Congelação celular: após a recepção das células, é recomendado congelar um lote de sementes celulares durante a cultura das primeiras 3 gerações para uso experimental posterior.

O meio de cultura para transporte (meio de irrigação) não pode mais ser usado para cultivar células, por favor, substitua o meio de cultura recém-formulado de acordo com as condições de cultura celular do manual para cultivar células.

Células suspensas

As células que crescem em suspensão podem manter o estado de crescimento das células adicionando meio à garrafa de cultura, em geral, a densidade celular é mantida em 1 x 105 ~ 1 x 106 peças / mL (diferentes células exigem densidade diferente) para manter o crescimento normal das células. Se necessário, a garrafa pode coletar a suspensão celular em um tubo de centrifugação de 1000 rpm, centrifugar 5min, descartar a limpeza superior, adicionar 1-2mL de cultura depois de ressuspender e misturar a suspensão celular em uma proporção de 1: 2 para a nova garrafa T25, adicionar 6-8ml de acordo com as instruções do novo meio de cultura configurado para manter a vitalidade do crescimento das células, a transmissão posterior é realizada de acordo com as circunstâncias reais na proporção de 1: 2 ~ 1: 4.

Forma de transporte

Temperatura baixa: embalagem de gelo seco do tubo de congelamento de 1mL para o transporte, após a recepção do frigorífico de -80 graus para conservar durante a noite para transferir para o nitrogênio líquido ou recuperação direta, se o gelo seco for descoberto volátil e limpo, a tampa da garrafa do tubo de congelamento caiu, quebrou e as células estão contaminadas, entre em contato conosco imediatamente.

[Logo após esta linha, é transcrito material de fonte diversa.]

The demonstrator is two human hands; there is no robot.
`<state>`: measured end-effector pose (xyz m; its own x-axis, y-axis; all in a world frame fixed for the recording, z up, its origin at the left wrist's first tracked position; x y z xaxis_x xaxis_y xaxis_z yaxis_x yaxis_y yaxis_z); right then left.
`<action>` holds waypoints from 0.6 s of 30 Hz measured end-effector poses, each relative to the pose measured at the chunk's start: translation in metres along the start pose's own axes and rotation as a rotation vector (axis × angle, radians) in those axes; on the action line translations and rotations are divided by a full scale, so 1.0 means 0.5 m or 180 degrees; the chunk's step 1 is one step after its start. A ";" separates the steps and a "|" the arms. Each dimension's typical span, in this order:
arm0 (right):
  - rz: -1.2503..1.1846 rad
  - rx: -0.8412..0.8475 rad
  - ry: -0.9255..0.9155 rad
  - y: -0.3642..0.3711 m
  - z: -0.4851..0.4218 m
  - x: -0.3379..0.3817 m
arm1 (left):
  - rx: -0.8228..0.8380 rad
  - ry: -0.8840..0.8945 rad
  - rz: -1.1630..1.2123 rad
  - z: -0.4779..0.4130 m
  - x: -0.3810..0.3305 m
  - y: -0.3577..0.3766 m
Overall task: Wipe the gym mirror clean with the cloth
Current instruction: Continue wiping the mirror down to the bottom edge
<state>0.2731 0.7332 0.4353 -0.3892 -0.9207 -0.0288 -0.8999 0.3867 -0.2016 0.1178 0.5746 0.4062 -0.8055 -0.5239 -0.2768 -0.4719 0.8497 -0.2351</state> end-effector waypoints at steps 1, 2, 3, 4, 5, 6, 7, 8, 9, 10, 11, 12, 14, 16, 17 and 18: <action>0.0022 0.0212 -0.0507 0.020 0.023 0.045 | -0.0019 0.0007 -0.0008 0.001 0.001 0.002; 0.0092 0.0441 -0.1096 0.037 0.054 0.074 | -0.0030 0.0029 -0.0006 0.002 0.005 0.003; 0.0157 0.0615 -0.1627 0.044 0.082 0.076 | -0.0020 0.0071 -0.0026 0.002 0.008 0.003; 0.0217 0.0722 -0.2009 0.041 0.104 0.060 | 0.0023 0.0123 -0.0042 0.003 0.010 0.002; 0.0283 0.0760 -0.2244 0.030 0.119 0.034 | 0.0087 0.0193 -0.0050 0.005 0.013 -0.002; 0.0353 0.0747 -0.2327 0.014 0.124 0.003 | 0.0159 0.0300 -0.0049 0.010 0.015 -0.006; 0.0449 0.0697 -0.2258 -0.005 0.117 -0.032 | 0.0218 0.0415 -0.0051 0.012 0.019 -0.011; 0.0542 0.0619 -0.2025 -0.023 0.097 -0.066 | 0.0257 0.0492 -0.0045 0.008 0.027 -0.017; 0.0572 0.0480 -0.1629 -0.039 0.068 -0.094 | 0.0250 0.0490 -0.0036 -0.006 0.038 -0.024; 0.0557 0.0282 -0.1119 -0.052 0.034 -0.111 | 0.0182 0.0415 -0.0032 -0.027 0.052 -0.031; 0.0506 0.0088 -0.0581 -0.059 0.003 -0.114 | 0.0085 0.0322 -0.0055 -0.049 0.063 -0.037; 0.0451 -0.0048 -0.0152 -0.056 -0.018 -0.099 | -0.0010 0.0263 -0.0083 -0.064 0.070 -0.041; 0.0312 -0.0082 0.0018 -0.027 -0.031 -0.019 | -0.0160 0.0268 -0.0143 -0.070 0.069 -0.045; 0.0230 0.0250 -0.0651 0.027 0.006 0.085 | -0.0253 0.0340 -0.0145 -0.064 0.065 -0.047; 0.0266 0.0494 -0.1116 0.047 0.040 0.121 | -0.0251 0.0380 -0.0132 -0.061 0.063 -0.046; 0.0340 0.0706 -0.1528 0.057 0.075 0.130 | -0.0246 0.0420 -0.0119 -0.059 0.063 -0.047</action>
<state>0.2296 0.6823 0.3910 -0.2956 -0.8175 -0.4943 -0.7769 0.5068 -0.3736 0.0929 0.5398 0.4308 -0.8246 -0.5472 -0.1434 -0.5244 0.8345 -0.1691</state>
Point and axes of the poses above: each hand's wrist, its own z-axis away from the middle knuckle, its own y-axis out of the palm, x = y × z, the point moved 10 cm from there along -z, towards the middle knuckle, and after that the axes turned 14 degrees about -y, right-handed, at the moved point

Temperatura normal: T25 frasco de recuperação das células sobreviventes é enviado a temperatura normal, após a recepção, de acordo com o tratamento após a recepção das células.

Segurança Biológica

Todas as células animais são consideradas potencialmente biológicamente perigosas e devem ser operadas dentro de um banco de biossegurança de nível secundário, com cuidado, todos os resíduos e utensílios que entraram em contato com a célula devem ser esterilizados antes de serem descartados.

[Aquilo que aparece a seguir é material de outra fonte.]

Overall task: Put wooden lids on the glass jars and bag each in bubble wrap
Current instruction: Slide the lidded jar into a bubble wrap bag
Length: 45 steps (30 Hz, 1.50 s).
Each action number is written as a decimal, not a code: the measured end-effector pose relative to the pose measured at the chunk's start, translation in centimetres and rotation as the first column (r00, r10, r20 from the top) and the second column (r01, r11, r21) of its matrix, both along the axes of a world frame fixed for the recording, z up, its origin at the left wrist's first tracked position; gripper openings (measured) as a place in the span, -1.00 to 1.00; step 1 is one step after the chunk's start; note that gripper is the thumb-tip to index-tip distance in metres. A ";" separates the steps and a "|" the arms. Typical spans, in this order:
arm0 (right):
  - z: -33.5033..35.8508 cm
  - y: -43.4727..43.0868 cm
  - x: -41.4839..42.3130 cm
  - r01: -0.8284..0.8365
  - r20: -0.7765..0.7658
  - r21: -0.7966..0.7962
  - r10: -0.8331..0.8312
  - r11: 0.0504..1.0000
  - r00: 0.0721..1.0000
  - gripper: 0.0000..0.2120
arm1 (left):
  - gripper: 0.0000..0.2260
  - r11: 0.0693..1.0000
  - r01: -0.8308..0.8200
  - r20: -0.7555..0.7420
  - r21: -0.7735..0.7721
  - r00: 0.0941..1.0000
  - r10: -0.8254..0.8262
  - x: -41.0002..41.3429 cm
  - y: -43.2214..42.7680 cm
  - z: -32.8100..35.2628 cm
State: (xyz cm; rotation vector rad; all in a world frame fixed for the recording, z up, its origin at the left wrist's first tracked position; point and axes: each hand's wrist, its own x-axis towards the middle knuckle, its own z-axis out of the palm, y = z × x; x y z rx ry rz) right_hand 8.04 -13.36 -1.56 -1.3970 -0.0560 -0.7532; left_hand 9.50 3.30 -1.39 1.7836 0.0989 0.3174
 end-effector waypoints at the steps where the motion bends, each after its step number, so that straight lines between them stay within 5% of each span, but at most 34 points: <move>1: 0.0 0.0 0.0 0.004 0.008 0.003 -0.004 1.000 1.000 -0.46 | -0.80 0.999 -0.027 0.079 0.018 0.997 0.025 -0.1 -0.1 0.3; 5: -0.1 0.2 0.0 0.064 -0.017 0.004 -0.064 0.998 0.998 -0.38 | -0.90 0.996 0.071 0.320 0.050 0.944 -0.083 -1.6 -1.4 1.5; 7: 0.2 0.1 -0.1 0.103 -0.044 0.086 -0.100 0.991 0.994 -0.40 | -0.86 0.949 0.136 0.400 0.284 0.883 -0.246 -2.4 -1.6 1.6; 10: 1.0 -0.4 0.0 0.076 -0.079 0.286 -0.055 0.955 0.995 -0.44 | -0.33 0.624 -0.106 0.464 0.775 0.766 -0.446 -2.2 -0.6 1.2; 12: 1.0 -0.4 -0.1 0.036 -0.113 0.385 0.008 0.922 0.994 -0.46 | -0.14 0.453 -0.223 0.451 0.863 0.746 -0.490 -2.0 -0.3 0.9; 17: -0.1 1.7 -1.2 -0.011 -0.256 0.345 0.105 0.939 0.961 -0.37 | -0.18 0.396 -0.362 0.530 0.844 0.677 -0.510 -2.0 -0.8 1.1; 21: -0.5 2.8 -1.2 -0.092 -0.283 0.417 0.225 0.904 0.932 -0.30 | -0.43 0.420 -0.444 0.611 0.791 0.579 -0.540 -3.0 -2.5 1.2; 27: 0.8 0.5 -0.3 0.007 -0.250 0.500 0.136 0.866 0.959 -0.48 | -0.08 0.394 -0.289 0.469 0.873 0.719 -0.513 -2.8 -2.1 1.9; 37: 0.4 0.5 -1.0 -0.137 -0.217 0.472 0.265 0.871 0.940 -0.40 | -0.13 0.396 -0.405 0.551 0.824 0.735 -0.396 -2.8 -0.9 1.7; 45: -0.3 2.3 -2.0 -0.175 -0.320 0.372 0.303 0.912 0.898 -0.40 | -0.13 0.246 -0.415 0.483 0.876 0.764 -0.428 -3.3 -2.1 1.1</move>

Recomenda-se sempre usar luvas de proteção, roupas e máscaras de proteção durante a recuperação de células congeladas. Observação: O tubo de congelamento submerso em nitrogênio líquido vai vazar e vai lentamente encher o nitrogênio líquido. Quando descongelado, a fase de conversão de nitrogênio líquido em gás pode fazer com que o recipiente exploda ou sopra a tampa com força perigosa, gerando detritos volantes que causam danos pessoais.

Atenção especial

A célula cresce bem em DMEM (contendo 1,5 g / LNaHCO3) e a maioria dos DMEM contém concentrações mais altas de NaHCO3 (3,7 g / L), o que requer uma maior concentração de CO2 (7% -10%) quando as células são cultivadas com DMEM (3,7 g / L NaHCO3).